Ein Blick in die Zukunft: Wohin entwickelt sich Ihrer Meinung nach der Markt für ökologische Reinigungsmittel? 

Dazu sollte als erstes hinterfragt werden, was unter dem nicht klar definierten Begriff „ökologische Reinigungsmittel“ zu verstehen ist. Wasch- und Reinigungsmittel weisen in Europa eine gesetzlich geregelte hohe Umweltverträglichkeit auf, die sich in naher Zukunft noch weiter verbessern wird. So wird derzeit die bereits erwähnte Detergenzienverordnung überarbeitet, mit übrigens einem legislativen Novum, nämlich erstmaligen Rechtsvorschriften für mikrobiologische Reiniger! In Zukunft werden u. a. die einzusetzenden Bakterienstämme, Testungen auf Kontaminationen mit Krankheitserregern, Verbote genmanipulierter und antibiotikaresistenter Varianten gesetzlich verpflichtend sein.

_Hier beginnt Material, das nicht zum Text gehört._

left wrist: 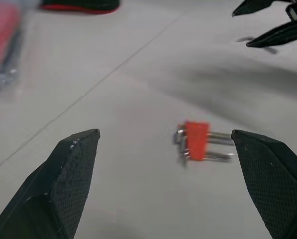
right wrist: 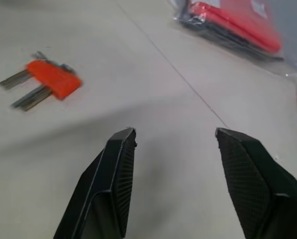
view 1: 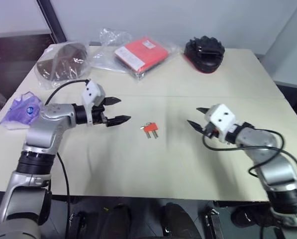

Auch das übergeordnete Chemikalienrecht entwickelt sich ständig weiter, in Richtung immer restriktiverer Vorschriften auch für die Inhaltsstoffe von Reinigungsmitteln jeglicher Art. Hinsichtlich Umweltverträglichkeit ist der Unterschied zwischen zertifizierten und konventionellen Produkten immer kleiner.

Unter „ökologischen Reinigern“ werden im Allgemeinen gerade solche mit z. B. dem Österreichischen oder Europäischen Umweltzeichen zertifizierte Produkte verstanden. Bedeutet das, dass diese in Zukunft obsolet werden?

Sicher nicht. Speziell im öffentlichen Bereich werden Produkte mit drittseitig zertifizierter Umweltverträglichkeit weiterhin einen hohen Stellenwert haben. Hier wäre es allerdings wünschenswert, dass die Beschaffungsstellen nicht ausschließlich nach den Zertifikaten schauen, sondern sich selbst ein Bild von den Umwelteigenschaften der einzusetzenden Produkte machen, vor dem Hintergrund der generellen, gesetzlich verankerten Sicherheit für Mensch und Umwelt aller in der Europäischen Union verkaufsfähigen Wasch- und Reinigungsmittel.